Des organisations indigènes, des défenseurs des droits de l'homme et des guides spirituels du Guatemala ont condamné ce lundi l'assassinat du guide spirituel Domingo Choc Ché, survenu le 6 juin 2020 dans le village de Chimay, San Luis, département de Petén.

Domingo Choc Che, était membre de l'Association des guides spirituels mayas et a été victime d'une foule qui l'a accusé de pratiquer des actes de sorcellerie. L'attaque a été documentée dans des vidéos qui ont circulé sur les réseaux sociaux et ont suscité l'indignation.

Selon le Conseil des guides spirituels, Choc se consacrait à la connaissance des plantes médicinales ancestrales et au respect de la nature pour couper chaque plante et l'utiliser.

Monica Berger, chef de l'unité d'anthropologie de l'Universidad del Valle de Guatemala, a déclaré que le guide spirituel travaillait sur la récupération de l'ancienne médecine naturelle maya.

"Nous travaillions sur un inventaire des espèces médicinales afin de documenter et de protéger les connaissances médicinales des Q'eqchi", a déclaré l'anthropologue.

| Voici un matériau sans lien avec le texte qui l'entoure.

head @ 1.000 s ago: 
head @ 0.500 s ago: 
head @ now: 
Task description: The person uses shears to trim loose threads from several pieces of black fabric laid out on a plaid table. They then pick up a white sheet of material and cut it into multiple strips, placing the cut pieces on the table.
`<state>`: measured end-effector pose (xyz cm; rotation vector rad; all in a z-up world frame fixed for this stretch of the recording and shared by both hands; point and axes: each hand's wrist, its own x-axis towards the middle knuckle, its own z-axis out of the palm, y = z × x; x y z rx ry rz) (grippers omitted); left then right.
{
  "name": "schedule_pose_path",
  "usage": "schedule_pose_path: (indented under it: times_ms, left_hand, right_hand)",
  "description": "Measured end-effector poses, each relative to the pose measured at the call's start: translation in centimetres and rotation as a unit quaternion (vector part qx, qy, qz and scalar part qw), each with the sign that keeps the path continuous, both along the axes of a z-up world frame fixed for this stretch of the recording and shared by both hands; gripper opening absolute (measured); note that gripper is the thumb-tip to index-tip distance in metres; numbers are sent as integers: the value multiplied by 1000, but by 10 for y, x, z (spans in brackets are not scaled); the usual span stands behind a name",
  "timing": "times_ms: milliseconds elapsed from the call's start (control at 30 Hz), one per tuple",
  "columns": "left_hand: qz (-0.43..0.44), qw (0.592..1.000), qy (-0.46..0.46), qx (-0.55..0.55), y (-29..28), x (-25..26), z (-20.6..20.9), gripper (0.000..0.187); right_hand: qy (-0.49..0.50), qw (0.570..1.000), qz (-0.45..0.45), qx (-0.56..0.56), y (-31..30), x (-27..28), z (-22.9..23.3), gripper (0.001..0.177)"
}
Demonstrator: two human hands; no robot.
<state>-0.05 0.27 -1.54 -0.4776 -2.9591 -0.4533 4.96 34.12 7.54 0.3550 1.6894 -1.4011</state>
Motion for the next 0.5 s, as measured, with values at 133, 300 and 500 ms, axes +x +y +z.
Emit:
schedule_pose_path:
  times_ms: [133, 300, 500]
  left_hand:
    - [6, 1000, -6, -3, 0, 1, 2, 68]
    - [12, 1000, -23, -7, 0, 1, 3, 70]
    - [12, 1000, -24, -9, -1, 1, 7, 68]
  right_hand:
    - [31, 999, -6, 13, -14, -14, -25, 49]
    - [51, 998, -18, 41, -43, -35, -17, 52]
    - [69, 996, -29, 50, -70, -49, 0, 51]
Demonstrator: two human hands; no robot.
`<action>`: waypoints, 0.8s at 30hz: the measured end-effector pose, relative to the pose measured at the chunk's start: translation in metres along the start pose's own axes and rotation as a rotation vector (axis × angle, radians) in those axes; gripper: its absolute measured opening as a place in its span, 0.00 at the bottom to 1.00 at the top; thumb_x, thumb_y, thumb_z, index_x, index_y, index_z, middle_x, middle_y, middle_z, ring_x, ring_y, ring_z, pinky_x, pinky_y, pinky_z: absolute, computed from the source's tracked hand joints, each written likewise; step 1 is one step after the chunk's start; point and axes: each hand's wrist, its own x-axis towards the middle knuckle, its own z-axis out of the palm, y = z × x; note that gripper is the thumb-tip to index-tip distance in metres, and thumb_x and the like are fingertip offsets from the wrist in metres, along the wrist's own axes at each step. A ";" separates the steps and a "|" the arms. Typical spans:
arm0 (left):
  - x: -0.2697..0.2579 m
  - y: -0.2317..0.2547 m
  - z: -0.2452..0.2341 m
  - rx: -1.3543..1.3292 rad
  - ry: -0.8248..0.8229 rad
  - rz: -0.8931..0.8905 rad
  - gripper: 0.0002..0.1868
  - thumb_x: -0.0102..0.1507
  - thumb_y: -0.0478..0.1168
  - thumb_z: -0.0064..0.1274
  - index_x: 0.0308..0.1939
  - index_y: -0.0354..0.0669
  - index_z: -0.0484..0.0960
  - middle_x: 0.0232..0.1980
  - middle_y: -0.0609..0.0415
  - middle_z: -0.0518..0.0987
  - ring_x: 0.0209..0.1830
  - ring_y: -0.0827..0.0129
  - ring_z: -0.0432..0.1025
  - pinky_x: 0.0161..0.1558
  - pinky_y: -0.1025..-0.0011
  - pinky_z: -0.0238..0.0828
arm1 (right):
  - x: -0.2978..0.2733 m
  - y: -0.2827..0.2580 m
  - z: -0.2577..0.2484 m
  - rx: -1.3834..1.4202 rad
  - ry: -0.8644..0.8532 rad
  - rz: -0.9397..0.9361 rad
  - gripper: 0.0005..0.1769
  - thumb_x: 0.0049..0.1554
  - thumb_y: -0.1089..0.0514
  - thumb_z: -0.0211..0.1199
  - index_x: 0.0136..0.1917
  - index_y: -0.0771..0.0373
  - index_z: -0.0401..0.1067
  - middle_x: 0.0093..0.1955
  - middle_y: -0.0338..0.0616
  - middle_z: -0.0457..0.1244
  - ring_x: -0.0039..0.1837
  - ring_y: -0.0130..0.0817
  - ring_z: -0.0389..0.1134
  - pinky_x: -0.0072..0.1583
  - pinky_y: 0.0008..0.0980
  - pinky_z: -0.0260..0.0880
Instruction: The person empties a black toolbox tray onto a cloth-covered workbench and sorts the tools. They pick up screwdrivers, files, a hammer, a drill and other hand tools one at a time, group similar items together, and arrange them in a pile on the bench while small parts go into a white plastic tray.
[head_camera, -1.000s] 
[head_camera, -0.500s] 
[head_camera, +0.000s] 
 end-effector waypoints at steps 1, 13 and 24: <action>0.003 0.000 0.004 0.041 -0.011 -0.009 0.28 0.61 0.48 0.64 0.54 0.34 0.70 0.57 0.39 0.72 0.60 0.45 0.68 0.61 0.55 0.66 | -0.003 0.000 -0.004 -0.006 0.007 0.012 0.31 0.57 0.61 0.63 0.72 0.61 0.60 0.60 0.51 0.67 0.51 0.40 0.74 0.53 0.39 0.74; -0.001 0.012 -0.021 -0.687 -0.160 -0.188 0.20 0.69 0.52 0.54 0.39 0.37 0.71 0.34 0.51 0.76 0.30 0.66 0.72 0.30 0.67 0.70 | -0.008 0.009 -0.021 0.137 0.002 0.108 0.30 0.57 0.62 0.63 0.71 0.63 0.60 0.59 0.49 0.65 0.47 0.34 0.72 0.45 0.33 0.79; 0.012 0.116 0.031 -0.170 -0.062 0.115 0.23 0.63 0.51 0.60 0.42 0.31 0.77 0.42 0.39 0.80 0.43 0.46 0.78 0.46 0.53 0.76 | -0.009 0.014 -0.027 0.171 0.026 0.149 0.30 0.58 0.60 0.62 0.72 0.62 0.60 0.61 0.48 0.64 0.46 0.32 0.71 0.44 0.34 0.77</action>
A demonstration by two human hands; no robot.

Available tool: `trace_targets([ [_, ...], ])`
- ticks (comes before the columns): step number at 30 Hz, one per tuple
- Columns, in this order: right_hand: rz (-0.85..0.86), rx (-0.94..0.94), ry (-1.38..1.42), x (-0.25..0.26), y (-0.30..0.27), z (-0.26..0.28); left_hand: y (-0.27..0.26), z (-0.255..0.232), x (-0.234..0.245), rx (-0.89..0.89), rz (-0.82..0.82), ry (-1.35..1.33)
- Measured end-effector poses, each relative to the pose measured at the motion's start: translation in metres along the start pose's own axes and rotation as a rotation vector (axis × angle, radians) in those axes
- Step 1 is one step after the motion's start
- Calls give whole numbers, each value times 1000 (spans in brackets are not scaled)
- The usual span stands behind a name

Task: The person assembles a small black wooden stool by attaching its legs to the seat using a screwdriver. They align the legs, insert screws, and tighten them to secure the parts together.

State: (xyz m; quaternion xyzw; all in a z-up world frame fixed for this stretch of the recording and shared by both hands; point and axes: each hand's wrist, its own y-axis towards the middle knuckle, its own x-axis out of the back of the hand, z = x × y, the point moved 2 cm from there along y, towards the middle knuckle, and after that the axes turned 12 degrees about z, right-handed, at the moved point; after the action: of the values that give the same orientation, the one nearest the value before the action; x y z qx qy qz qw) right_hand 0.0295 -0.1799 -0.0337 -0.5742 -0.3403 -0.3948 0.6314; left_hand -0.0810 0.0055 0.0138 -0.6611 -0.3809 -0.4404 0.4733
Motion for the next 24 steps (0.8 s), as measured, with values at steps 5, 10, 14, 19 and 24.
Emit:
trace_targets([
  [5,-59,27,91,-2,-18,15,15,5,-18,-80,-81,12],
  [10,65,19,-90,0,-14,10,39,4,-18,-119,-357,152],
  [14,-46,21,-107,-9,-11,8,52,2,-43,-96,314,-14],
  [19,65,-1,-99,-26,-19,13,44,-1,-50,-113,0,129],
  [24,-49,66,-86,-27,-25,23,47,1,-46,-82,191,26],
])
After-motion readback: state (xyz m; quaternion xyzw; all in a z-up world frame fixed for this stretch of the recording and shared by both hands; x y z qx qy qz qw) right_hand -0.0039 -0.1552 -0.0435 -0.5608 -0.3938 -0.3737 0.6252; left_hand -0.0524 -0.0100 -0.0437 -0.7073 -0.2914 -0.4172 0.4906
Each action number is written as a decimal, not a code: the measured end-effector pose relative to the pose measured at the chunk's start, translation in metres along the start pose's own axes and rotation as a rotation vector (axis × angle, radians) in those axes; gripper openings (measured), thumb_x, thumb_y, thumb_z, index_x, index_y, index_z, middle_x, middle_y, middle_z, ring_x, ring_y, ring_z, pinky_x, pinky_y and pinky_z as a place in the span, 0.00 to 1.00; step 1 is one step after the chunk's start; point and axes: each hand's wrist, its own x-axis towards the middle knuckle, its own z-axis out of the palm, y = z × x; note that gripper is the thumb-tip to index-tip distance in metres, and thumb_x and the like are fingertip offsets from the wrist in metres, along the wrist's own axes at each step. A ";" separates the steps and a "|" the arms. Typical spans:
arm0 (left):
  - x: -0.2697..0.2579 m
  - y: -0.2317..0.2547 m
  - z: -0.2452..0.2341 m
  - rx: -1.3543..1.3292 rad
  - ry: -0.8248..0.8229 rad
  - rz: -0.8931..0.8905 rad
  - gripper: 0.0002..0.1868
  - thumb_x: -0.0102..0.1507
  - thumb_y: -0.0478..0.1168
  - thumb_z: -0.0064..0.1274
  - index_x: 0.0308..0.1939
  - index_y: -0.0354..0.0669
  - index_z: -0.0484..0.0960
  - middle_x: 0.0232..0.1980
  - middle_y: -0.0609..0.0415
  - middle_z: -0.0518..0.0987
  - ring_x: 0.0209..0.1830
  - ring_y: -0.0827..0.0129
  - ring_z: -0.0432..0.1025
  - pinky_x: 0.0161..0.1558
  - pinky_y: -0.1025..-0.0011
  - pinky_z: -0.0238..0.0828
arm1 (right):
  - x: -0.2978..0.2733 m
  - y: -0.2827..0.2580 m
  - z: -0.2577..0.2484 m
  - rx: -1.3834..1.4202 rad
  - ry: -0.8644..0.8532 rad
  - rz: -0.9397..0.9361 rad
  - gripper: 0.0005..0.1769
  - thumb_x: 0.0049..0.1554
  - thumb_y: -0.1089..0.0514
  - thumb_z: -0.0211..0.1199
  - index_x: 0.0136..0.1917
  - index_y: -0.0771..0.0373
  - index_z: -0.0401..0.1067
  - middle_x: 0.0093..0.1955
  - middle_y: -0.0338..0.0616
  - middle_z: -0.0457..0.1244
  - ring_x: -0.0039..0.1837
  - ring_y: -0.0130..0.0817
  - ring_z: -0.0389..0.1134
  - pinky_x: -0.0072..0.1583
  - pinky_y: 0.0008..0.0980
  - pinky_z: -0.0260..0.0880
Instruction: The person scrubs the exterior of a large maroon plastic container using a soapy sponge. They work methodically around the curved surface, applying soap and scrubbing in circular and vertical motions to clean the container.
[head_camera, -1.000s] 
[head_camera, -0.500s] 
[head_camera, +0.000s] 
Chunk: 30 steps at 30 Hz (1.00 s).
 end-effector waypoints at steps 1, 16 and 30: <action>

Le médiateur guatémaltèque pour les droits de l'homme, Jordán Rodas, a condamné les événements au cours desquels Choc, qu'il définit comme un expert des questions liées à la médecine naturelle, a perdu la vie.

Selon un communiqué de presse du bureau du médiateur des droits de l'homme (PDH), un dossier a été ouvert pour suivre les actions de la police nationale civile (PNC) et du ministère public (MP) pendant l'événement.

Le gouverneur du département de Petén, Luis Burgos, a rapporté que le jour du meurtre, plusieurs agents de la PNC n'ont pas pu entrer dans la communauté, en raison de l'opposition des habitants. Burgos a déploré l'événement et a ajouté qu'il fallait dialoguer avec certains voisins pour permettre aux procureurs de la MP d'entrer pour recueillir des preuves.